→ **What to produce**
Take every line in the entries that includes the word "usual" and copy it.

[Records from a data source]

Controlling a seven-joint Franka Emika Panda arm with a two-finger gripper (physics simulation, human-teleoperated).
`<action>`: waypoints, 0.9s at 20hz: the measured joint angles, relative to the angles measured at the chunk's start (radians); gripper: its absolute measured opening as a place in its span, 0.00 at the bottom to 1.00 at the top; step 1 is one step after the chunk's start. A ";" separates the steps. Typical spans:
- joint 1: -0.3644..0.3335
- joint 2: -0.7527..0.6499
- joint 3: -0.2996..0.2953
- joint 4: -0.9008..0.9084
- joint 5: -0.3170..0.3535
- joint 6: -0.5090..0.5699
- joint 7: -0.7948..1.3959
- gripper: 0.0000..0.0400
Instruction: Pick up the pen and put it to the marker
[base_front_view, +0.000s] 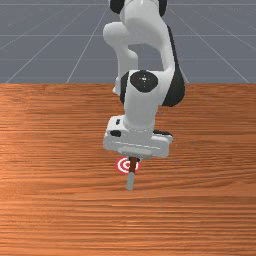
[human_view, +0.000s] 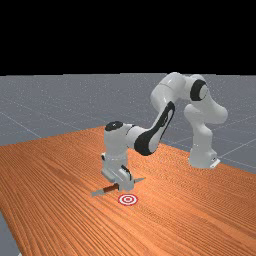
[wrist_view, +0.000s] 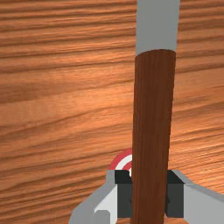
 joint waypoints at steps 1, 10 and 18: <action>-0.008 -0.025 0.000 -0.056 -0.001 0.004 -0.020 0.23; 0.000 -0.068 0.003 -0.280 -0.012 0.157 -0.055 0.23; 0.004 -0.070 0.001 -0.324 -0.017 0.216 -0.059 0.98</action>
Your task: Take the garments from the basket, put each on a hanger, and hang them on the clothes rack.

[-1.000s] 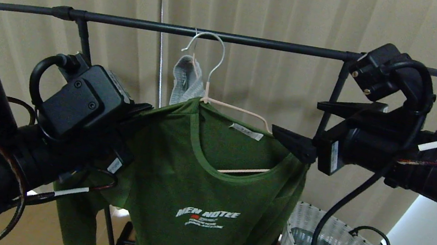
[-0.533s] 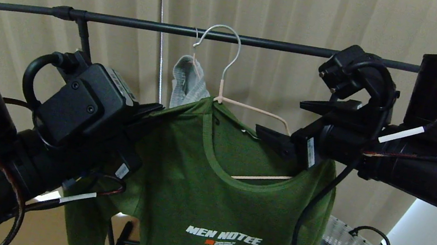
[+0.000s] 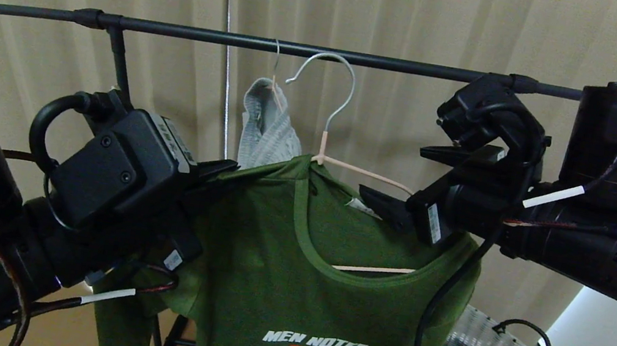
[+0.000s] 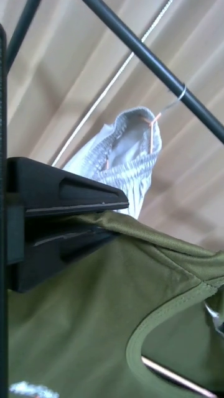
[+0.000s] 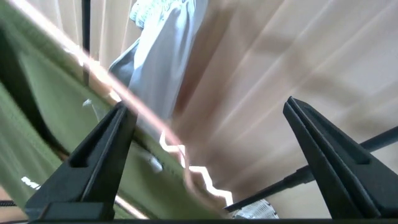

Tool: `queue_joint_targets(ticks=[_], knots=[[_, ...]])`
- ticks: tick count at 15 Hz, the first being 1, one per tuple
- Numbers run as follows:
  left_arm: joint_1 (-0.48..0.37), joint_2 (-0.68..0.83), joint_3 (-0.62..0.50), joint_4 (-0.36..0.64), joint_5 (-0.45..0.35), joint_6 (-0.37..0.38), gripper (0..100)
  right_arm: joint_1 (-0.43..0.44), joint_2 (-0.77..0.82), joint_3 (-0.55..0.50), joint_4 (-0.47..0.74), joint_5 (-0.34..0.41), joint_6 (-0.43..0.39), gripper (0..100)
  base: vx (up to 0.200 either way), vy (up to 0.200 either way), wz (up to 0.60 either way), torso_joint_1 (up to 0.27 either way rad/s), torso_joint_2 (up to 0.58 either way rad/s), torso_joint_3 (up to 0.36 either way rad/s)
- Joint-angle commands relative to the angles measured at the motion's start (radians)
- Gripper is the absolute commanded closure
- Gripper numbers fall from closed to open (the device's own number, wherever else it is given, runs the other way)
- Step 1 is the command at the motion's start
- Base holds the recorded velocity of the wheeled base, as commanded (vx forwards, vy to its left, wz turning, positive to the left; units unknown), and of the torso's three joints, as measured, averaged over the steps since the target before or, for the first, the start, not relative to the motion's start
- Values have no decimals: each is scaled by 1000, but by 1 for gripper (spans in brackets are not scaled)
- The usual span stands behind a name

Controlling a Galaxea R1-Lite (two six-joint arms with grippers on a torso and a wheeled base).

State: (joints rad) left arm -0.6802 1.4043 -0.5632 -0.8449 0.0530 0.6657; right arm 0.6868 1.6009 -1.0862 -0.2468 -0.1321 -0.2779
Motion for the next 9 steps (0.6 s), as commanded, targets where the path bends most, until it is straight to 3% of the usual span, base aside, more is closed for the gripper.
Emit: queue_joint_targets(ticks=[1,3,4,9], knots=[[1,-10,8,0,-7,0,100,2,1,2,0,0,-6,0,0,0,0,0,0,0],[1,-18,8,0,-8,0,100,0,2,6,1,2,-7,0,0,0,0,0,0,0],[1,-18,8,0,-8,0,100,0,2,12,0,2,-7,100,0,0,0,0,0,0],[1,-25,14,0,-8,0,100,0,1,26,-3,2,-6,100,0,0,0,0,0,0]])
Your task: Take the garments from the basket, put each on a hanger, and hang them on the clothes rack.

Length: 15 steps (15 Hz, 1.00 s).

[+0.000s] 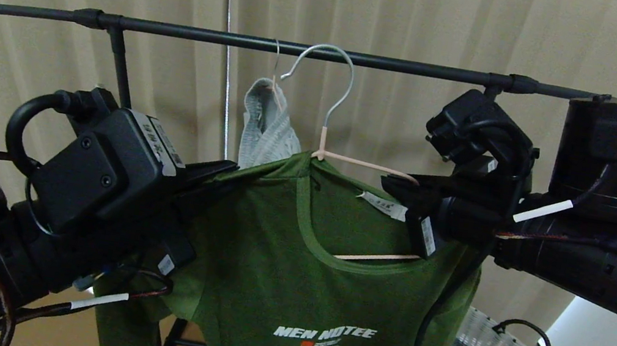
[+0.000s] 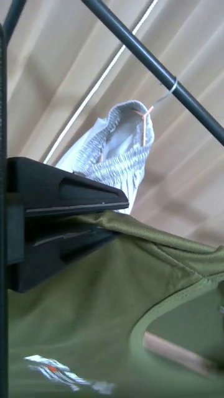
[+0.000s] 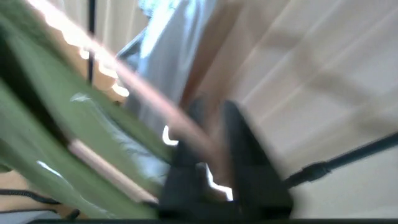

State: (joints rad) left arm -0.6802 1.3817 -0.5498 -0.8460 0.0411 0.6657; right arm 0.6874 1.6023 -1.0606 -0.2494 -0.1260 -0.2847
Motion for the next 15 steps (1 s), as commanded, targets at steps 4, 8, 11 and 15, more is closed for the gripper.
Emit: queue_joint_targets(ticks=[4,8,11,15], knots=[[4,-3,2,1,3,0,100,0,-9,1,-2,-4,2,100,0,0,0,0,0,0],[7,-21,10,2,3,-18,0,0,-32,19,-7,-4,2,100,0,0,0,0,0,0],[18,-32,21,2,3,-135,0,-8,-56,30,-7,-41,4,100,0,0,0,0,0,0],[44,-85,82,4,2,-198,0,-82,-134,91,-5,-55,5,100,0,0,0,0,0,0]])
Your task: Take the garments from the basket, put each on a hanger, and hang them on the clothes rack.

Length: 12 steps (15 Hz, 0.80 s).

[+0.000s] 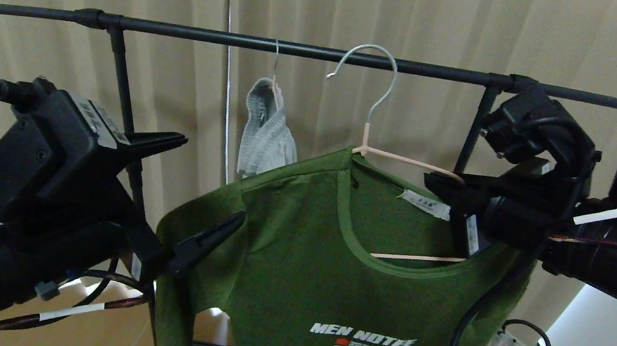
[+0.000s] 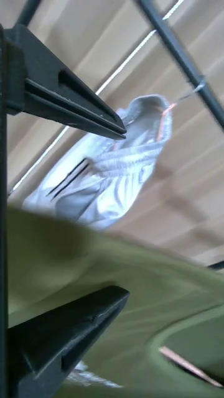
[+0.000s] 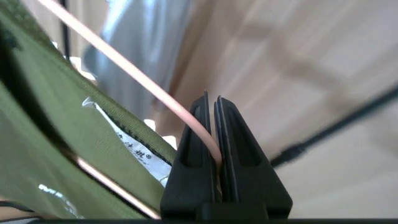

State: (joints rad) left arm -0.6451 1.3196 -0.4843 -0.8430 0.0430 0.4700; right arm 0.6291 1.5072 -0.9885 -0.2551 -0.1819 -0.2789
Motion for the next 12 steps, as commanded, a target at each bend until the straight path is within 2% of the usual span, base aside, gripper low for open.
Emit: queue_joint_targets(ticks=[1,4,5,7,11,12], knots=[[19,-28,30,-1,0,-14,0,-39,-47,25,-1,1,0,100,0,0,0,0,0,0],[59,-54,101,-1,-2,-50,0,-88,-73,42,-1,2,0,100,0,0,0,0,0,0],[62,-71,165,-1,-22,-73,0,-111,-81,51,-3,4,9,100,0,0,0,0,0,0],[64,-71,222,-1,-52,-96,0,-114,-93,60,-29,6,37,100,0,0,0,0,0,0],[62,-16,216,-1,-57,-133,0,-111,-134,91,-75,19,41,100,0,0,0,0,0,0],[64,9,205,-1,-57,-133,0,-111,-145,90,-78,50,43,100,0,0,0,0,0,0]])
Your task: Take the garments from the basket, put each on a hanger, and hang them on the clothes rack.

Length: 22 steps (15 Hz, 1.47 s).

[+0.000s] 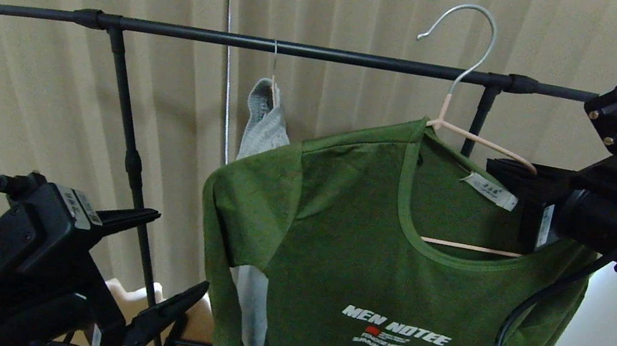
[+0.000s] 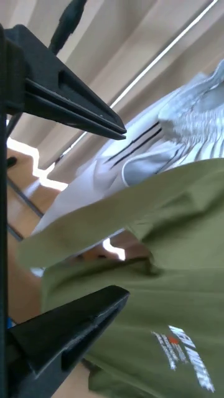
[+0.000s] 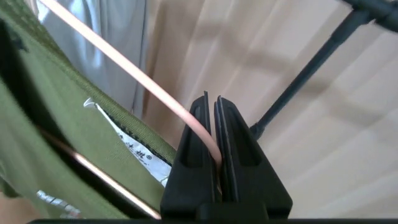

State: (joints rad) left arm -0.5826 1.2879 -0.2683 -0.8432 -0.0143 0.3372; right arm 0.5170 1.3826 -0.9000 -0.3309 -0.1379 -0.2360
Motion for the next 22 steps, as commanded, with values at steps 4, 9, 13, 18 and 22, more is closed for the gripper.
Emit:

→ **Problem solution**
- The usual span stands behind a name
Motion for the next 9 steps (0.6 s), as commanded, targets where the path bends most, until it is straight to 3% of the usual span, base aside, more is closed for the gripper.
Motion for the next 12 steps, as commanded, a target at each bend until the straight path is within 2% of the usual span, base aside, gripper low for open.

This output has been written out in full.